Um entrave quando alguém se encontra tão perto do objeto que não consegue dele se separar: o militante político que faz sua tese sobre o partido de sua escolha; o sacerdote que escreve sobre sociologia da religião; o indígena antropólogo que trabalha sobre as relações de parentesco de seu grupo de origem. Neste caso, o dilema consiste em como elaborar um artifício metodológico de distanciamento, a proximidade atrapalha. A virtude ocorre quando ela traz dividendos para a reflexão.

Aquilo que é familiar pode ser traduzido em linguagem conceitual como um ganho metodológico. Lembro Frantz Fanon e seu belo livro Peau Noire Masques Blancs (1952). Seu texto ancora-se numa dupla abordagem: objetiva, as razões sociais do racismo, em particular a situação colonial; e subjetiva, como ele é interiorizado pelo negro. A vivência do autor enquanto negro, as adversidades raciais sentidas na pele, atuam como estímulo ao pensamento e à reflexão. Porém, mesmo levando-se em consideração este aspecto, minha afirmação anterior se mantém: nas Ciências Sociais o lugar de fala não se define pela vivência daquele que a pratica.

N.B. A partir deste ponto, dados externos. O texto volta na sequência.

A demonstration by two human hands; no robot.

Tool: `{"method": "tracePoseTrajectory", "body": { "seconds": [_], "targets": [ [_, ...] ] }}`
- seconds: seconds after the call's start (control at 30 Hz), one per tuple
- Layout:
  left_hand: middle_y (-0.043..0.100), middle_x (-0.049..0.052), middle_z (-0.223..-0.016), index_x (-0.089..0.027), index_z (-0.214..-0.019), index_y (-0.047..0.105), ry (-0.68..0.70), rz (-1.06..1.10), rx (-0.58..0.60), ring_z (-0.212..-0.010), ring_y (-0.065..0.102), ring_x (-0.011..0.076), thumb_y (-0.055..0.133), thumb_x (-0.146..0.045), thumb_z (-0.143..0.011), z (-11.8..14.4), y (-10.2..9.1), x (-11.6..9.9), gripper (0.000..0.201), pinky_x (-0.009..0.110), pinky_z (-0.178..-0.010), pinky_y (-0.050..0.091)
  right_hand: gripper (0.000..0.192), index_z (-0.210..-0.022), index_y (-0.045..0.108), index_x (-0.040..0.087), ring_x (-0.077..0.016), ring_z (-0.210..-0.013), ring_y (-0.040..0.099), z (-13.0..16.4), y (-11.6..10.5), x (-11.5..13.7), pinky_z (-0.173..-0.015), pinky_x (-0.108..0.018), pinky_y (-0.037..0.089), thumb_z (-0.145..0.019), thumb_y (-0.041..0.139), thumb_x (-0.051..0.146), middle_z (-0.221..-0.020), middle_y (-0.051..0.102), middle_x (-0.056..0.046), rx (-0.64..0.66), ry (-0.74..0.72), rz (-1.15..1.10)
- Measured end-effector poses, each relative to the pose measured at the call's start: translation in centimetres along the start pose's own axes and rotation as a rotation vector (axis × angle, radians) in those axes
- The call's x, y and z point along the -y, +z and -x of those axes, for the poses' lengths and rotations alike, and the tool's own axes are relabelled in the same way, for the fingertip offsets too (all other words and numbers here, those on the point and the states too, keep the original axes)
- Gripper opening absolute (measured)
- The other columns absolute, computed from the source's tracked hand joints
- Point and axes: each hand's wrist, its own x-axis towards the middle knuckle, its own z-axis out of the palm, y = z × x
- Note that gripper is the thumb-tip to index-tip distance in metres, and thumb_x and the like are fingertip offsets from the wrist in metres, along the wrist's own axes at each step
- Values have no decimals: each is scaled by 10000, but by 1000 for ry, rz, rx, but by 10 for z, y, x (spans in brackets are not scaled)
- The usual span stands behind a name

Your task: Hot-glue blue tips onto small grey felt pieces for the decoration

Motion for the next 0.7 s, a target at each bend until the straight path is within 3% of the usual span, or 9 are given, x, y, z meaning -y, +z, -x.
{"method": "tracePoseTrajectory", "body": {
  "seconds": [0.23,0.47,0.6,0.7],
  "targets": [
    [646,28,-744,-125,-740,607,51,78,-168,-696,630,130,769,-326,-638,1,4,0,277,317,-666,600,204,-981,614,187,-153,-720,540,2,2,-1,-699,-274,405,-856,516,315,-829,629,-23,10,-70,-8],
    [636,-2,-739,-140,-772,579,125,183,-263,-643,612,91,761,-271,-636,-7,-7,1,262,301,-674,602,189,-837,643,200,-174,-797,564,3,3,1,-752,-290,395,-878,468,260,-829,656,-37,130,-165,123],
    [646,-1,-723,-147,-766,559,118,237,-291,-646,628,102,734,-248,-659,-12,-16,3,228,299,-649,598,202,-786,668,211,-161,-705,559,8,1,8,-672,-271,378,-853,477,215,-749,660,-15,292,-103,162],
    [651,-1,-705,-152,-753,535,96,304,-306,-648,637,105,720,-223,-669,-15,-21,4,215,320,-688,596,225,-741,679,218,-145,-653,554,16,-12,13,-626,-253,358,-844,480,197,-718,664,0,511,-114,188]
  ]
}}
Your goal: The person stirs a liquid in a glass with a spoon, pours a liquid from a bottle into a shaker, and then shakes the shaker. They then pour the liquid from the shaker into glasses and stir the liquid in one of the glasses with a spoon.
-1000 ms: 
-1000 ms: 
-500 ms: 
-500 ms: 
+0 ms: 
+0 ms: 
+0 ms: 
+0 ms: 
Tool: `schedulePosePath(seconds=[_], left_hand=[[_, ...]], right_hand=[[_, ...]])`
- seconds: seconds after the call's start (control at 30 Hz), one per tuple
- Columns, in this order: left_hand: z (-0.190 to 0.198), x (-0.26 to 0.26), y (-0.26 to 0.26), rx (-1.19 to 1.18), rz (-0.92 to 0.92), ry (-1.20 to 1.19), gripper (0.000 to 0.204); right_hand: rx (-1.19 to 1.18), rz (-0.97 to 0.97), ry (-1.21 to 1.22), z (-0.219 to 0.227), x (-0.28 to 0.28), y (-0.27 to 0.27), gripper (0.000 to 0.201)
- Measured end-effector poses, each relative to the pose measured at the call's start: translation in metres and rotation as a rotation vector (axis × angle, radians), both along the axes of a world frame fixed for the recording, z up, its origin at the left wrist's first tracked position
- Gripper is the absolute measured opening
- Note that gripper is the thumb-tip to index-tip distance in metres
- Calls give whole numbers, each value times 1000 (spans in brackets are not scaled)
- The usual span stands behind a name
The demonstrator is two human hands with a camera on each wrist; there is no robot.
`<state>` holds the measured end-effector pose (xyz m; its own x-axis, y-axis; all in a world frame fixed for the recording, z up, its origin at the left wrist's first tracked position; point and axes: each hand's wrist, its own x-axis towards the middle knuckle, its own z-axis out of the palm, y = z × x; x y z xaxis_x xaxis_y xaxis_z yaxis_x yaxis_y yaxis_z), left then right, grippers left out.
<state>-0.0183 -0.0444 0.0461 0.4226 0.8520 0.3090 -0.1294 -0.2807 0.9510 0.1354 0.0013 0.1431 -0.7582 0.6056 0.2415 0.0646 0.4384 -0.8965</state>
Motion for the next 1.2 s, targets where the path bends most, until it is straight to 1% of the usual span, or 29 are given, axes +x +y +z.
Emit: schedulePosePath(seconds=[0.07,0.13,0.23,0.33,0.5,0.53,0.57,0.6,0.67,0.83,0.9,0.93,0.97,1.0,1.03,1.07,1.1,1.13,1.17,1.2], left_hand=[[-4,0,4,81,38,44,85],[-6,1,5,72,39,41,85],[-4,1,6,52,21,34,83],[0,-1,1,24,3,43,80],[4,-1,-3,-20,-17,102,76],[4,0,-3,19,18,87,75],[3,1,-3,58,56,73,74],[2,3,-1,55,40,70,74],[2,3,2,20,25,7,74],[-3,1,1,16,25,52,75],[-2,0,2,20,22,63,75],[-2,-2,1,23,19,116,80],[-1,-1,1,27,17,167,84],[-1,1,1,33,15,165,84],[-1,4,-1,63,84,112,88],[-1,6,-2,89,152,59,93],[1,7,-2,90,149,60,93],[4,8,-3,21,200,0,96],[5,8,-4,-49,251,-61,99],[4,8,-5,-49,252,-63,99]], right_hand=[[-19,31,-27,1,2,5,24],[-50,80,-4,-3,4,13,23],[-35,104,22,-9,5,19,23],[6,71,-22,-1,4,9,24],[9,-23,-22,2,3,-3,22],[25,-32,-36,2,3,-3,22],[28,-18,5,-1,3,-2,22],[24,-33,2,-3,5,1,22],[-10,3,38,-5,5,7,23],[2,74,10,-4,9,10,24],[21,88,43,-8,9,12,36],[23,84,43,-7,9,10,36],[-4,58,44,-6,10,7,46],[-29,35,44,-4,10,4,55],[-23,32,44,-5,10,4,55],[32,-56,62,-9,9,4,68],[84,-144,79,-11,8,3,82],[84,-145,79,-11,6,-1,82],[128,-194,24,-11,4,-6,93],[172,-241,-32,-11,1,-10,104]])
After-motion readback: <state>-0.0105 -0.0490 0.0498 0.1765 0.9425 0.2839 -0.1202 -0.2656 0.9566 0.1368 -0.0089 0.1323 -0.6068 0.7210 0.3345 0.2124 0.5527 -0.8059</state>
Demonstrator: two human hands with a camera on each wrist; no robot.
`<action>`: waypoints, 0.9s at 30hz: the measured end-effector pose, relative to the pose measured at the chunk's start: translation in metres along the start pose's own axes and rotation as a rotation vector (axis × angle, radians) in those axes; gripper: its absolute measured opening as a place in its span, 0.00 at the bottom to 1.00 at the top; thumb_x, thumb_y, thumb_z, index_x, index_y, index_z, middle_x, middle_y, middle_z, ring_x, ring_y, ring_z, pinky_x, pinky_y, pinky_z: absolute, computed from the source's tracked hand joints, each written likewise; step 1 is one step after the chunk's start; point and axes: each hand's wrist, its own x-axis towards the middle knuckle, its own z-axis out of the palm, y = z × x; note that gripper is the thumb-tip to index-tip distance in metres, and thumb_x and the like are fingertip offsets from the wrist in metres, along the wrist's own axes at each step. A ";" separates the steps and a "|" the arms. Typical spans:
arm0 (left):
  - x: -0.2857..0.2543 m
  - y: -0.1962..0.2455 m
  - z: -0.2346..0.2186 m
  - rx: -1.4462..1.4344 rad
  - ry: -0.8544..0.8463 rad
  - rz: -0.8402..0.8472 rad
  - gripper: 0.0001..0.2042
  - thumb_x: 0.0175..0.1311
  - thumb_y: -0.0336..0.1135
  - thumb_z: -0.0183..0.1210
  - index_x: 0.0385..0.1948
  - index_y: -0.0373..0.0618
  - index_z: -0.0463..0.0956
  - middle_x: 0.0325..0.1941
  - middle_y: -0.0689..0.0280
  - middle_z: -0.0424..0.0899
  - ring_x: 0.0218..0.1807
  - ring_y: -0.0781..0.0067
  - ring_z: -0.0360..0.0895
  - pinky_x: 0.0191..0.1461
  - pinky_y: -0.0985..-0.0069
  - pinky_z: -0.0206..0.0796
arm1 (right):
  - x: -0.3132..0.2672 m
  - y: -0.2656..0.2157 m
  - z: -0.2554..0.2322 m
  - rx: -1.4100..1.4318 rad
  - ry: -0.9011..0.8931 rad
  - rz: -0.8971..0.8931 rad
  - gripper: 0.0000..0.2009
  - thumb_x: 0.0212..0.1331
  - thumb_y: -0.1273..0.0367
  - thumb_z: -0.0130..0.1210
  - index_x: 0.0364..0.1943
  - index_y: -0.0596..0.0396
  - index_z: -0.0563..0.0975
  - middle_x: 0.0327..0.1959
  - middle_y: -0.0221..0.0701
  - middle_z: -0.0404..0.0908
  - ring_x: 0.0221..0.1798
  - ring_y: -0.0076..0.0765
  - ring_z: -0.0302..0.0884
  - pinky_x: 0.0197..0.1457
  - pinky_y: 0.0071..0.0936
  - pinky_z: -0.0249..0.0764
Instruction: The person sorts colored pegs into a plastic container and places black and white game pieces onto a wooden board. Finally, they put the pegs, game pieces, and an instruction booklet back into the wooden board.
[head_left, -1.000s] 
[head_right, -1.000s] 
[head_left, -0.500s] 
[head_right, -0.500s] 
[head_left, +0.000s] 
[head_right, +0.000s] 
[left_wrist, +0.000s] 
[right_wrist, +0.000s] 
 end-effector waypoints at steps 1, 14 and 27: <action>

O sujeito sociológico pode, então, “falar” de temas os mais diversos, raça, classe, etnia, gênero, literatura, confucionismo, liberalismo, violência, relações de parentesco, relações internacionais, globalização, etc. O registro no qual se insere seu discurso lhe permite tal amplitude. Sem esquecer, porém, que ele não possui o monopólio da interpretação do social. As fronteiras das Ciências Sociais são porosas, estão sempre tensionadas pela política, senso comum, religião, mercado, mídia, movimentos identitários. Mas essa é uma dimensão constitutiva de sua identidade.

*Renato Ortiz é professor titular do Departamento de Sociologia da Unicamp. Autor, entre outros livros, de O universo do luxo (Alameda). [https://amzn.to/3XopStv]

Referências


BOURDIEU, Pierre; CHAMBOREDON, Jean Claude; PASSERON, Jean Claude. Ofício de sociólogo: metodologiada pesquisa na sociologia. Petrópolis: Vozes, 2015.

FANON, Frantz. Peau Noir Masques Blancs. Paris: Seuil, 1952.

MANNHEIM, Karl. O conceito sociológico de pensamento. In: FORACCHI, Maria Alice (org.). Mannheim. Coleção Grandes Cientistas Sociais. São Paulo: Ática, 1982. p. 96-100.

ORTIZ, Renato. O Universo do Luxo. São Paulo: Alameda, 2019.

RIBEIRO, Djamila. Lugar de Fala. São Paulo: Pólen, 2019.

SICARD, Marie-Claude. Les Ressorts Cachés du Désir. Paris: Village Mondial, 2005.